Yves Depauw est responsable de la clinique de la sexualité et du couple du CHU de Charleroi.

EDA

L'ex-patron du FMI Dominique Strauss-Kahn, formellement accusé de crime sexuel,devait sortir de prison vendredi. Depuis la révélation de l'affaire les voix se sont multipliées en France pour affirmer que tout le monde savait que DSK aimait (un peu trop) les femmes quitte à crier à l'addiction au sexe.

Docteur Depauw, vous dirigez la « clinique de la sexualité et du couple » au sein du CHU de Charleroi. Quand parle-t-on d’addiction au sexe ?

Quand on se trouve dans une situation où on est incapable de se contrôler, où on est poussé à passer à l’acte. C’est la compulsion : on dépasse les interdits même si on sait qu’il s’agit d’interdits. L’ordinateur de bord est comme contaminé par des pulsions qui l’emportent sur la raison, les règles que chacun sait. Quand ces pulsions interfèrent sur le fonctionnement normal d’un individu, il y a un problème. Et souvent, l’individu souffre, il n’est pas heureux d’être asservi à ces pulsions.

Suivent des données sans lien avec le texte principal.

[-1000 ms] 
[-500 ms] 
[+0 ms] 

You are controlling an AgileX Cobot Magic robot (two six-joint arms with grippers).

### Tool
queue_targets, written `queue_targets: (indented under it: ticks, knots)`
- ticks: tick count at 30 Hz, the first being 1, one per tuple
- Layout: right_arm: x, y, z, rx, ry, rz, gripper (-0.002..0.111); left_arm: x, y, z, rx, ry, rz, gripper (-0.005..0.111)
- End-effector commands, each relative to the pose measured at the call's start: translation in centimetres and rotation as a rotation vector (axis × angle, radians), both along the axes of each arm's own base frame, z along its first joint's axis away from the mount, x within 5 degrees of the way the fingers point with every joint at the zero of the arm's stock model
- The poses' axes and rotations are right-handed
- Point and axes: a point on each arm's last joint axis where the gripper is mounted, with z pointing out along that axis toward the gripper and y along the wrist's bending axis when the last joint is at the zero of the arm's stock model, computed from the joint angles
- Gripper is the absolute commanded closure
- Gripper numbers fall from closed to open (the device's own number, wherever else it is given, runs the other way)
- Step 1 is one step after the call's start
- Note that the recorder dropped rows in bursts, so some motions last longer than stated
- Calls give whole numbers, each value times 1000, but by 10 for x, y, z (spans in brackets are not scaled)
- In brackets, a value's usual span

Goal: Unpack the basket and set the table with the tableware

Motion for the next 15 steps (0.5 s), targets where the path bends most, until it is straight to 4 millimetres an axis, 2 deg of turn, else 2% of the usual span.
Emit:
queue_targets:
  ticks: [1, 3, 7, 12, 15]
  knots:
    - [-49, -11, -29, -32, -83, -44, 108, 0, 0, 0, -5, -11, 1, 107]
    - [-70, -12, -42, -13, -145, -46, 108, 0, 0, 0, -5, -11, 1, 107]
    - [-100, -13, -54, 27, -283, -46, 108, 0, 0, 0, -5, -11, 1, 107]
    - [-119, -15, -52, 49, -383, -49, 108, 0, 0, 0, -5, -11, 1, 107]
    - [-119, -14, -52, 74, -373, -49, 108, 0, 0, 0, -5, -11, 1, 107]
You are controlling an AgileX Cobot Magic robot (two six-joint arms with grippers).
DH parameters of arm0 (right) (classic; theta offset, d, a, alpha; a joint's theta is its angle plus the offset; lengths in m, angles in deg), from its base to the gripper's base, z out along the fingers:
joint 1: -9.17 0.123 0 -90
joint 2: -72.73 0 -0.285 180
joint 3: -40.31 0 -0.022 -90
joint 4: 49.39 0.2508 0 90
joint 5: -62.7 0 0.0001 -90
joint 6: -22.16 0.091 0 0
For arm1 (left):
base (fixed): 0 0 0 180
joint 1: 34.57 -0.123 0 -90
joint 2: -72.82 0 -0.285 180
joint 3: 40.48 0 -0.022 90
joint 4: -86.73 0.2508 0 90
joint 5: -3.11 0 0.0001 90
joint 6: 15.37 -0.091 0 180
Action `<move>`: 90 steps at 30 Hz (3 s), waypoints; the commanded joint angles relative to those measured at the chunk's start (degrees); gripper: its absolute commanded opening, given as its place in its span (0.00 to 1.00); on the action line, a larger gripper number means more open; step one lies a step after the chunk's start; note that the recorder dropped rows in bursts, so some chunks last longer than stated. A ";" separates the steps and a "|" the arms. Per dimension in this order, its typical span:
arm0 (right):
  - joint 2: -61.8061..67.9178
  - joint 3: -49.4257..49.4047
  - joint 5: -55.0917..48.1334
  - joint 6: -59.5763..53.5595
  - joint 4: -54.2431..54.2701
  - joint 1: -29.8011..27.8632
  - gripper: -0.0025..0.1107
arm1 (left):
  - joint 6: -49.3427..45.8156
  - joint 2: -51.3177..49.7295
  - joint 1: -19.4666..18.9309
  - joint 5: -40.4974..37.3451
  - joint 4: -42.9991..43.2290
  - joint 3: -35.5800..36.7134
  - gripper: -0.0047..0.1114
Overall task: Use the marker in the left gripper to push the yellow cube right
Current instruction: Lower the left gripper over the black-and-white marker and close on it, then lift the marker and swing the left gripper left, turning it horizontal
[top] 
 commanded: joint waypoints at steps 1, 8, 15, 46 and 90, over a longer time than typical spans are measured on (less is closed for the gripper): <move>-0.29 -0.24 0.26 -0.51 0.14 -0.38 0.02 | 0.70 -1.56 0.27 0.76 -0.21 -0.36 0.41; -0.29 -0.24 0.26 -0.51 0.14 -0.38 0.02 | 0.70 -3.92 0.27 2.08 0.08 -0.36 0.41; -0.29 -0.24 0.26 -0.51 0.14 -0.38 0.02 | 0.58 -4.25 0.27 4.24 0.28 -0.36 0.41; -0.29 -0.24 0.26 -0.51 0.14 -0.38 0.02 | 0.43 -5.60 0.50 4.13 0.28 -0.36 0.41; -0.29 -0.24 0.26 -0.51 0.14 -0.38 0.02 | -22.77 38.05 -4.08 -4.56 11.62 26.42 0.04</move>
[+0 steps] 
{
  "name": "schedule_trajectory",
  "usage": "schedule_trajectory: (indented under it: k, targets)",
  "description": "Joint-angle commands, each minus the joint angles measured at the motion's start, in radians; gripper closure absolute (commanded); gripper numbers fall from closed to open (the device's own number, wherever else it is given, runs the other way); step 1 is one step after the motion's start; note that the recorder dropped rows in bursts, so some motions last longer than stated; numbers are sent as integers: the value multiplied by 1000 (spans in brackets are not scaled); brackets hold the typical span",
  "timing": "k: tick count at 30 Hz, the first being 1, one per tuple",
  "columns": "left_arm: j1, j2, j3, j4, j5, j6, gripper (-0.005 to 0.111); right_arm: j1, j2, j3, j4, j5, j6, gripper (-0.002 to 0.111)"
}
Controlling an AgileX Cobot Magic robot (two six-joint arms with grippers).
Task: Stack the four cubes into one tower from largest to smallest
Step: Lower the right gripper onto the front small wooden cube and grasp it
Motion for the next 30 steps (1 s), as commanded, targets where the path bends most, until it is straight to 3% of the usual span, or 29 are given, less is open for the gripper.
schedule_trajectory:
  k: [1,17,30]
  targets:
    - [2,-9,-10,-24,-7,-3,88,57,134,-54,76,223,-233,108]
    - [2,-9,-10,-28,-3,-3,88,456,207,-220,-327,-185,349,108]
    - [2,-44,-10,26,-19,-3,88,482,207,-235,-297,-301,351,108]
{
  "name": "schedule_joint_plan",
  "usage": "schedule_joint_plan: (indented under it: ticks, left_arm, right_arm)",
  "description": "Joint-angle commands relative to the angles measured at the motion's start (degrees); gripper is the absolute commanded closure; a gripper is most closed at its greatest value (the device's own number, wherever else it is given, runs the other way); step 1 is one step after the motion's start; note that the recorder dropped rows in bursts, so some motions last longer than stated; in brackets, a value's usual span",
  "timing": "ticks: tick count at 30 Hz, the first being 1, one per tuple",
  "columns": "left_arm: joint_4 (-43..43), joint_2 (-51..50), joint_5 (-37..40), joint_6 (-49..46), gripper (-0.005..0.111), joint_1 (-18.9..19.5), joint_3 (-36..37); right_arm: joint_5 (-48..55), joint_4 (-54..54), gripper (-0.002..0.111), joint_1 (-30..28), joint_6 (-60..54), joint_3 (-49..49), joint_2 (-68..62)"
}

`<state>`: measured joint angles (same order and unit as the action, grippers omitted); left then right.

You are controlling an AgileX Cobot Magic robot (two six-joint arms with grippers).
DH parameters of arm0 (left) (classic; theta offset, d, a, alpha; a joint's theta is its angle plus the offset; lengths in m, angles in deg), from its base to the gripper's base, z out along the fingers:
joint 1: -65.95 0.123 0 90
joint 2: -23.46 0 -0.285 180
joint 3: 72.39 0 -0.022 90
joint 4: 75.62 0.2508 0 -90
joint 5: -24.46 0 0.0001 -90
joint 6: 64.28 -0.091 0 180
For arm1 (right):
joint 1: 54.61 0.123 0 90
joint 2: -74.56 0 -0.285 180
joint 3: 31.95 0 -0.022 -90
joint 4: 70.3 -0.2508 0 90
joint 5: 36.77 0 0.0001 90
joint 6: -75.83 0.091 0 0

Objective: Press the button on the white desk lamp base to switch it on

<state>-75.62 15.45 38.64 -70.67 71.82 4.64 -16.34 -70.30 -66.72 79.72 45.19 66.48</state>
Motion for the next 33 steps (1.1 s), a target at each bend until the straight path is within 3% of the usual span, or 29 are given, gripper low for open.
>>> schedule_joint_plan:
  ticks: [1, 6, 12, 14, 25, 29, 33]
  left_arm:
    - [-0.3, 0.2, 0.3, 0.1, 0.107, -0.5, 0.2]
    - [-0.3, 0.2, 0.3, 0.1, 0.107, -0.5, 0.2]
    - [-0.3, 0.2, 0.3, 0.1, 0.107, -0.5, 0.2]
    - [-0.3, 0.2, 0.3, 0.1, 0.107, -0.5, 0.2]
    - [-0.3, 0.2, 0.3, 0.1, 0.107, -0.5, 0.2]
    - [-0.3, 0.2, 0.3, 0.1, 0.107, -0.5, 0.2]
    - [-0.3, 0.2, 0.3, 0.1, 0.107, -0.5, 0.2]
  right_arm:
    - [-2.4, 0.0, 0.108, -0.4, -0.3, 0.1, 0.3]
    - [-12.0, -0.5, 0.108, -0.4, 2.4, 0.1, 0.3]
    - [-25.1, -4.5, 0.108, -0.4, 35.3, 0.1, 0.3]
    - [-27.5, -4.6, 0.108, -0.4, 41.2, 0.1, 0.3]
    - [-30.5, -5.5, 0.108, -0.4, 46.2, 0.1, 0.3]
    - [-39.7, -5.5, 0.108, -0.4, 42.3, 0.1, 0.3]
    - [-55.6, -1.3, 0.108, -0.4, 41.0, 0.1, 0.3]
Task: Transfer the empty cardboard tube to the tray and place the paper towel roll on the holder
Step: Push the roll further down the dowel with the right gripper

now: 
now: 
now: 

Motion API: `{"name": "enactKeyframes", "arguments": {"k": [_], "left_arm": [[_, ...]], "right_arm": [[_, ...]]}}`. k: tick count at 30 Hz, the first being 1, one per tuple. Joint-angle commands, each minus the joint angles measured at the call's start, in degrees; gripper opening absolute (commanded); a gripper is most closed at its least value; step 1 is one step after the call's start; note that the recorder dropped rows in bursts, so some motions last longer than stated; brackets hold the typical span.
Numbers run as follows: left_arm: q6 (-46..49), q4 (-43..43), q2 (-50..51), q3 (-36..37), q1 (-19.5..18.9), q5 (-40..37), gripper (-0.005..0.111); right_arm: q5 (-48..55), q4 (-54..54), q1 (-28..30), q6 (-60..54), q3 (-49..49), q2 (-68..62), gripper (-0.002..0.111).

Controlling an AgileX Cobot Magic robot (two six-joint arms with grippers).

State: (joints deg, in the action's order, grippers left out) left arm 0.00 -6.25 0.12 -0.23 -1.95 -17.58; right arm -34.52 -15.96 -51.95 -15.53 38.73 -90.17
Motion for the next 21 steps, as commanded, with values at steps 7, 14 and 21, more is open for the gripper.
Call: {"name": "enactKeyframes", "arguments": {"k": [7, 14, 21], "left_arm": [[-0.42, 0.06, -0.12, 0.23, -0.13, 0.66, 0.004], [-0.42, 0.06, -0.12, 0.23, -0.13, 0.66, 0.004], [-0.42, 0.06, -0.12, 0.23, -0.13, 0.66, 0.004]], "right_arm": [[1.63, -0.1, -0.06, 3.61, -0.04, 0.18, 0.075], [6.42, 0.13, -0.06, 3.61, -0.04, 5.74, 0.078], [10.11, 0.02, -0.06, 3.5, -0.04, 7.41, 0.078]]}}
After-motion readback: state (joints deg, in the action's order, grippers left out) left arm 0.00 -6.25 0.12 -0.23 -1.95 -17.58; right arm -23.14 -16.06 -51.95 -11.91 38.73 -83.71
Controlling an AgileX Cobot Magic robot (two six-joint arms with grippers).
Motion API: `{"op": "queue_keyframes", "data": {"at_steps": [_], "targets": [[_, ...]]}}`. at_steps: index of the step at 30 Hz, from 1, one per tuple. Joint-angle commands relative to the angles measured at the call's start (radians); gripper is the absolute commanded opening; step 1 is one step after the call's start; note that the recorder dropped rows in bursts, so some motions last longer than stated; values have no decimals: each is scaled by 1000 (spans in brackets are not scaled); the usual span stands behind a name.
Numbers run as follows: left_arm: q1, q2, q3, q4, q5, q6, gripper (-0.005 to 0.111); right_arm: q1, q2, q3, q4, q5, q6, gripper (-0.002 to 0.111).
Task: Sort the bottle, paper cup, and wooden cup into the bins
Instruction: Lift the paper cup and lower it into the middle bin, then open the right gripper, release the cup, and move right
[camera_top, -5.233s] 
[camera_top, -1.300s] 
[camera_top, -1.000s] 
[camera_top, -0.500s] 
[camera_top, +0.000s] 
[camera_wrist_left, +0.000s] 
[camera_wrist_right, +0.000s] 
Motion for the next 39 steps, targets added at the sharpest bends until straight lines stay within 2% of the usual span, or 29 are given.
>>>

On peut être très intelligent, très maître de soi habituellement et se laisser dépasser à un moment par ses émotions. On peut être un homme de pouvoir et déraper complètement, par exemple.

Peut-on faire un parallèle entre l’addiction au sexe et l’addiction à l’alcool ou à la drogue, par exemple ?

La sexualité a sa place dans les relations entre les gens. La dépendance à l’alcool, elle, pourrait alors être comparée à une pratique sexuelle individuelle. Mais il y a des mécanismes semblables entre les deux, c’est clair. Et on peut aussi considérer l’addiction au sexe comme une maladie, à partir du moment où le patient en souffre. Mais ça s’arrête là parce que les récepteurs biochimiques concernés ne sont pas les mêmes.

L’addiction au sexe, c’est un phénomène de société plutôt récent ?

Je ne pense pas. Je pense surtout que, comme la pédophilie par exemple, c’est la visibilité qu’on lui donne qui est neuve. Avant, on ne parlait pas de « ces choses-là ». Ça ne veut évidemment pas dire qu’elles n’existaient pas. De même, je ne pense pas que l’addiction au sexe soit un problème purement masculin. Il y a aussi des femmes ayant des déviances sexuelles mais c’est moins révélé, c’est tout.

Aux États-Unis, il existe des cliniques spécialisées dans le traitement des personnes accros au sexe. Cela existe-t-il chez nous ?

Non et je ne pense pas que cela aurait un intérêt. Au sein de la « clinique de la sexualité et du couple » que je dirige au sein du CHU de Charleroi, on s’occupe de manière globale des patients, surtout de manière psychologique. Il nous arrive évidemment d’hospitaliser quelqu’un et de lui administrer des médicaments pour réguler ses pulsions mais je ne vois pas l’intérêt d’isoler ces patients dans une structure unique. Chez nous, ils sont hospitalisés dans un service de psychiatrie classique, avec un traitement adapté pour les amener vers une sexualité acceptable.

Mais dans certains cas de déviances sexuelles qui amènent à des délits, par exemple, il y a la possibilité de la castration chimique.¦                               A. Ber.